§ **DATA IN THIS EXERCISE**
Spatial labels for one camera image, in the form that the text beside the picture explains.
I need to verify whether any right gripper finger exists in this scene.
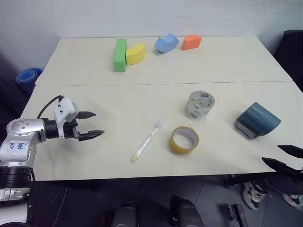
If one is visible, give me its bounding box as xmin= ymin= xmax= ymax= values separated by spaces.
xmin=261 ymin=157 xmax=303 ymax=177
xmin=277 ymin=144 xmax=303 ymax=159

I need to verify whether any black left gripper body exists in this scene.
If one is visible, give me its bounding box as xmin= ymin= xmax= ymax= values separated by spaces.
xmin=62 ymin=119 xmax=80 ymax=140

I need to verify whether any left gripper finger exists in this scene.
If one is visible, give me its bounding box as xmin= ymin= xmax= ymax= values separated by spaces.
xmin=77 ymin=130 xmax=105 ymax=142
xmin=77 ymin=111 xmax=97 ymax=120

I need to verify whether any person's dark trouser leg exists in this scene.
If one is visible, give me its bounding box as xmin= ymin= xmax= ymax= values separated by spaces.
xmin=264 ymin=175 xmax=303 ymax=197

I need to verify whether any white and black sneaker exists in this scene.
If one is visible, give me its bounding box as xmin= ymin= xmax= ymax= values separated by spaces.
xmin=242 ymin=181 xmax=268 ymax=210
xmin=281 ymin=193 xmax=302 ymax=208

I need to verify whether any teal ribbed cup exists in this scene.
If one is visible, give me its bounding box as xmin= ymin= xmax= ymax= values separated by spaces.
xmin=234 ymin=102 xmax=282 ymax=140

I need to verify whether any white toothbrush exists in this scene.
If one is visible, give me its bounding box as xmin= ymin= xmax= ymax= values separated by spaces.
xmin=131 ymin=121 xmax=165 ymax=163

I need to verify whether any green foam block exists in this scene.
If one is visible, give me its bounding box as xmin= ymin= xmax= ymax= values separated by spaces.
xmin=113 ymin=38 xmax=127 ymax=73

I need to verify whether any yellow curved foam block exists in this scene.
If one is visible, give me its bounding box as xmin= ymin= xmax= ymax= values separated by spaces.
xmin=125 ymin=43 xmax=147 ymax=66

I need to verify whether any yellow tape roll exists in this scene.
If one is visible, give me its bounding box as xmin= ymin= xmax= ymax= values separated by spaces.
xmin=169 ymin=123 xmax=200 ymax=155

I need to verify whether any dark rounded shape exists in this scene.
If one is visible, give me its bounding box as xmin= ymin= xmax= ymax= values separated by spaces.
xmin=169 ymin=195 xmax=205 ymax=227
xmin=111 ymin=201 xmax=137 ymax=227

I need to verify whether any clear tape roll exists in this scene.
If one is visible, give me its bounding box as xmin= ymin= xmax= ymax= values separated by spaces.
xmin=186 ymin=90 xmax=216 ymax=120

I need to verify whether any blue curved foam block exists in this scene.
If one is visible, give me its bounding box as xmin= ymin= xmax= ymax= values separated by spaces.
xmin=154 ymin=33 xmax=179 ymax=54

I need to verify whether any orange foam block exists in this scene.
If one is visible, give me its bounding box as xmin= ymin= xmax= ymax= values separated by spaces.
xmin=182 ymin=35 xmax=202 ymax=52

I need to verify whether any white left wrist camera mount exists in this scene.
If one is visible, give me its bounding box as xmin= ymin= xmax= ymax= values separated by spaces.
xmin=53 ymin=97 xmax=80 ymax=139

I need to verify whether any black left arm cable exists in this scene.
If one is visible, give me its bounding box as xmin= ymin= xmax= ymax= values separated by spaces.
xmin=36 ymin=95 xmax=65 ymax=119

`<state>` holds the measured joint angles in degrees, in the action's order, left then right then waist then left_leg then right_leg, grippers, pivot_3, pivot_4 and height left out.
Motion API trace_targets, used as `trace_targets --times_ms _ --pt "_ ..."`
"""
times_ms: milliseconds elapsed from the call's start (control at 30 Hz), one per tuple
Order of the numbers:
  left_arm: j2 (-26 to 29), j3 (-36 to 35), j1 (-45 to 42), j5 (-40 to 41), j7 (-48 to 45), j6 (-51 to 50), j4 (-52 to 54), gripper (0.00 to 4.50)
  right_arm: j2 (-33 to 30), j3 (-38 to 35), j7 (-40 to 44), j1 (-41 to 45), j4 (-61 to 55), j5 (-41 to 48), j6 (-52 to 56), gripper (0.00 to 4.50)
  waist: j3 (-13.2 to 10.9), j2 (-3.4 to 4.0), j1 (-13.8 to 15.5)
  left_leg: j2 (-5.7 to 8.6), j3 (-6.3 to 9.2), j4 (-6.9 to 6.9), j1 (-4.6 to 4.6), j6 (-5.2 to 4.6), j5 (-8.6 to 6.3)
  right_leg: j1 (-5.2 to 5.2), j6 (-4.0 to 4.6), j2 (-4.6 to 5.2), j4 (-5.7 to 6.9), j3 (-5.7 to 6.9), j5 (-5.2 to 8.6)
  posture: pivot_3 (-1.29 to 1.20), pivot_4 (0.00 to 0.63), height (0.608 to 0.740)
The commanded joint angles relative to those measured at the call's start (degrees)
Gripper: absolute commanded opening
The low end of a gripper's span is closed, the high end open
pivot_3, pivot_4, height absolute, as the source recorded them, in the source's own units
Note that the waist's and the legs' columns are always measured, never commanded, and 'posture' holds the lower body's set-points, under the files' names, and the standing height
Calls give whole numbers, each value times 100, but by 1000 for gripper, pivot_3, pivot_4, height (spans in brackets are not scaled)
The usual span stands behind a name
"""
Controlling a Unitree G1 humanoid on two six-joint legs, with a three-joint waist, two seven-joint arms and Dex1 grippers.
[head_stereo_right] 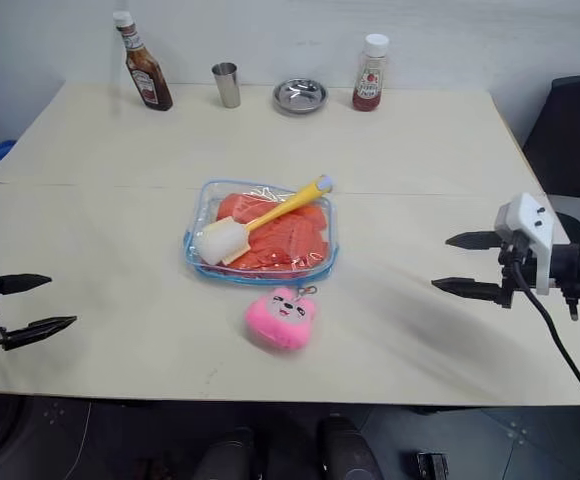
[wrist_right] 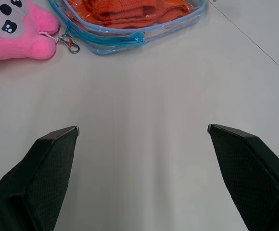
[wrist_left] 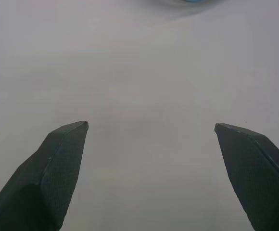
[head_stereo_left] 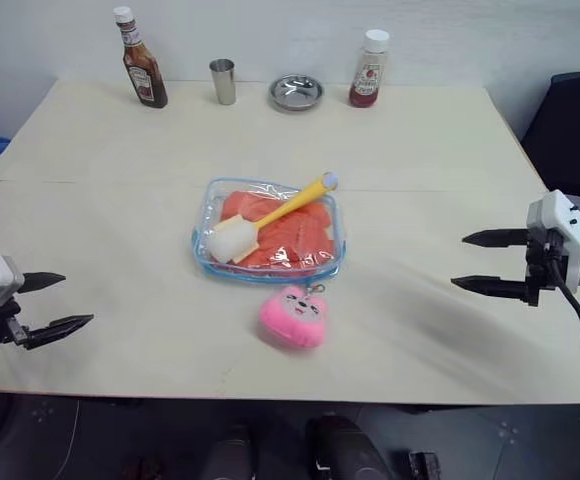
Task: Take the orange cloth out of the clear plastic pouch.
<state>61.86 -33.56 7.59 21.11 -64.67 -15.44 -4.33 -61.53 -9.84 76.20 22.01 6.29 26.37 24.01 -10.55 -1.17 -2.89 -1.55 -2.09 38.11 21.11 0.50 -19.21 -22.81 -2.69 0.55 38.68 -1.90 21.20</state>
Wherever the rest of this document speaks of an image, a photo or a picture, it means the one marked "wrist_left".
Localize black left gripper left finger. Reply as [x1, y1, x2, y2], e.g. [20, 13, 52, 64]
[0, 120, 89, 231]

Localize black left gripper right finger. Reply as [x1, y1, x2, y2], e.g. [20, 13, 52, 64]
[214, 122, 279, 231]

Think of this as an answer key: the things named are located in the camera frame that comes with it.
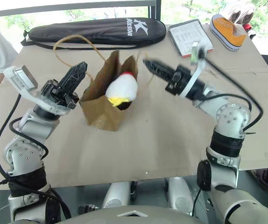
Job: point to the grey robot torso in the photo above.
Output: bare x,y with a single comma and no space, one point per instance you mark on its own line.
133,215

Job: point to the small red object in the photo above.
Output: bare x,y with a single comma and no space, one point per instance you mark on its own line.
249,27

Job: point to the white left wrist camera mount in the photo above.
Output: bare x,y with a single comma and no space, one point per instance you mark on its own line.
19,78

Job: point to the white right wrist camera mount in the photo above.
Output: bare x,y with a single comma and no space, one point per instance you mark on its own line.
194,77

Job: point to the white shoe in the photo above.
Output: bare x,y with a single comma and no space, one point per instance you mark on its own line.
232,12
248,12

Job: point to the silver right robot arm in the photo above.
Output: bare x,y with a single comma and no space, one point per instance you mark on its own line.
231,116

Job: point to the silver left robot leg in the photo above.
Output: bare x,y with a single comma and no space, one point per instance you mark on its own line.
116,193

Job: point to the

§ **TASK OBJECTIVE**
Everything from the line with "The usual span stands behind a name" through the end of the listing above, both ends included, should be set down exactly; copy nothing else, and skip the pictures.

§ **SOLUTION TO THE PROBLEM**
The usual span stands behind a name
"""
Controlling a Unitree G1 humanoid on two six-joint legs, with a three-joint waist, two seven-joint arms and Dex1 grippers.
[head_stereo_right] 
[wrist_right] 
[wrist_left] 
[head_stereo_left] 
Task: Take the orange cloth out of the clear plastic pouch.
<state>61.86 -33.56 7.59 21.11 -64.67 -15.44 -4.33 -61.53 -9.84 76.20 22.01 6.29 26.37 24.01 -10.55 -1.17 -2.89 -1.55 -2.09 38.11 21.11 0.50 -19.21 -22.81 -2.69 0.55 38.68 -1.90 21.20</state>
Wherever the rest of this document speaks of an image, a photo or a picture, it means the one marked "wrist_left".
Localize black left gripper left finger. Reply as [x1, y1, x2, y2], e.g. [20, 13, 52, 64]
[0, 120, 89, 231]

Localize black left gripper right finger. Reply as [x1, y1, x2, y2], e.g. [20, 13, 52, 64]
[214, 122, 279, 231]

Think of this as an answer key: the things named are located in the camera frame that comes with it.
Job: point to the grey robot torso in the photo above.
Output: bare x,y with a single comma and no space, one point per instance you mark on its own line.
133,215

Job: point to the small red object in the photo above.
Output: bare x,y with a single comma and no space, one point per instance you mark on its own line.
249,27

Job: point to the white left wrist camera mount in the photo above.
Output: bare x,y with a single comma and no space, one point per instance you mark on its own line.
19,78

Job: point to the white right wrist camera mount in the photo above.
Output: bare x,y with a single comma and no space, one point per instance you mark on its own line.
194,77

Job: point to the white shoe in the photo above.
Output: bare x,y with a single comma and no space, one point per instance you mark on its own line.
232,12
248,12

Job: point to the silver right robot arm in the photo above.
Output: bare x,y with a single comma and no space, one point per instance you mark on its own line.
231,116

Job: point to the silver left robot leg in the photo above.
Output: bare x,y with a single comma and no space, one point per instance you mark on its own line.
116,193

Job: point to the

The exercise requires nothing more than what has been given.